PROBLEM: Please restate each line of the data that follows word for word, skipping any image.

# # # # # # #

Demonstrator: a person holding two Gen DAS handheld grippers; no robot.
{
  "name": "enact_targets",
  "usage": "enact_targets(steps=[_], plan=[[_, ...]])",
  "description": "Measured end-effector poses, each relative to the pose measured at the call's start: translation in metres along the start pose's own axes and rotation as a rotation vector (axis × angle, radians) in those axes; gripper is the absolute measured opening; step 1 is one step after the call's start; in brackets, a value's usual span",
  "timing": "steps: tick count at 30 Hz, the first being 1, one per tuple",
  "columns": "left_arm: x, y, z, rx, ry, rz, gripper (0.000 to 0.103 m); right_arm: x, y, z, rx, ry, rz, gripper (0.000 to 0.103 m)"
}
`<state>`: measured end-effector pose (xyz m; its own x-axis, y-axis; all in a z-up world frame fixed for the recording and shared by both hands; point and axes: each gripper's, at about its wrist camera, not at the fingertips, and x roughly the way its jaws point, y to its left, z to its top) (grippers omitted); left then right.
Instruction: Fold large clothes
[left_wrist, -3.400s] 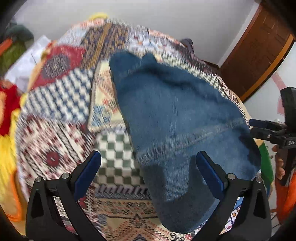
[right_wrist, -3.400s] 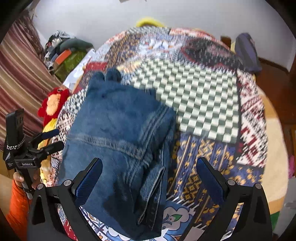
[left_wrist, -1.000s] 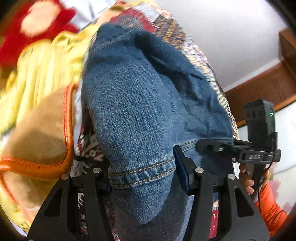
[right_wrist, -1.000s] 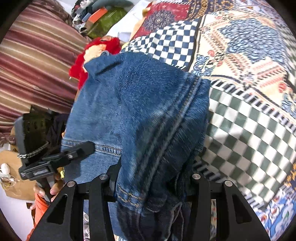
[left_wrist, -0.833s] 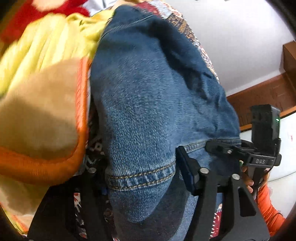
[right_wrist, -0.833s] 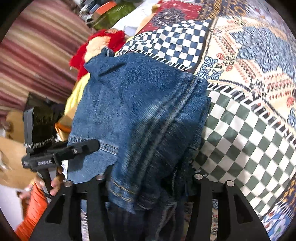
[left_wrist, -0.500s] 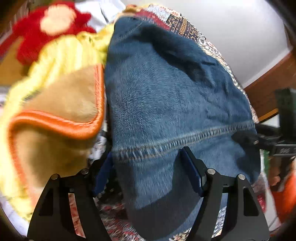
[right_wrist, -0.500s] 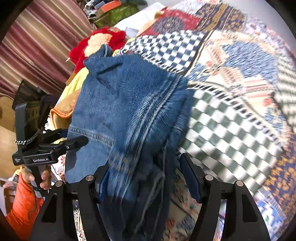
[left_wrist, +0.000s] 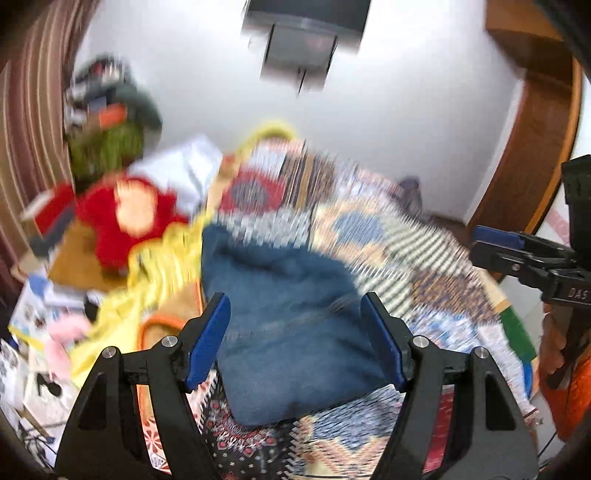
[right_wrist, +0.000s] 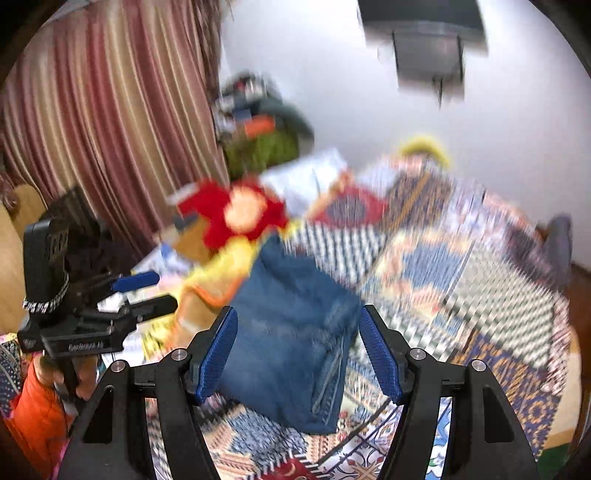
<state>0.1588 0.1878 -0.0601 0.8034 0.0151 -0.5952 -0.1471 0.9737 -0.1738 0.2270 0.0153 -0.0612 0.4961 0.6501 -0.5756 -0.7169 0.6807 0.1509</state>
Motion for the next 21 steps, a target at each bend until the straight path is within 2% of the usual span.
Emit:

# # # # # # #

SOLUTION TO THIS TASK:
Demonstrator: a person holding two Gen DAS handheld grippers; no robot.
{
  "name": "enact_targets",
  "usage": "enact_targets(steps=[_], plan=[[_, ...]])",
  "description": "Measured end-effector poses, each relative to the pose measured at the call's start: translation in metres along the start pose's own axes and rotation as a rotation vector (axis × angle, radians) in those axes; gripper is the absolute measured opening; step 1 is one step after the call's start; in brackets, a value's usual span",
  "timing": "steps: tick count at 30 Hz, the first being 1, one per tuple",
  "columns": "left_arm: x, y, z, rx, ry, rz, gripper (0.000 to 0.103 m); right_arm: x, y, z, rx, ry, rz, gripper (0.000 to 0.103 m)"
}
`<state>`: measured end-effector pose (xyz m; its own x-axis, y-axis; all in a z-up world frame fixed for the recording and shared by both hands; point and axes: each gripper's, at about its wrist camera, not at the fingertips, and x roughly the way its jaws point, y to its left, z to its top) (grippers omitted); left then right.
Instruction: Fold large clothes
[left_wrist, -3.400s] 
[right_wrist, -3.400s] 
[left_wrist, -1.000s] 
[right_wrist, -1.000s] 
[left_wrist, -0.833s] 
[right_wrist, -0.833s] 
[left_wrist, -0.500s] 
[right_wrist, -0.500s] 
[left_wrist, +0.000s] 
[right_wrist, +0.000s] 
<state>0.1588 0.1878 -0.0601 0.8034 0.0151 -0.5952 -0.1471 0.9737 -0.1738 0.2270 0.0153 -0.0612 0.4961 0.6501 -0.5756 -0.7169 0.6807 0.1509</state>
Motion for the next 21 steps, a target at each bend until the straight path is within 2% of the usual span.
Emit:

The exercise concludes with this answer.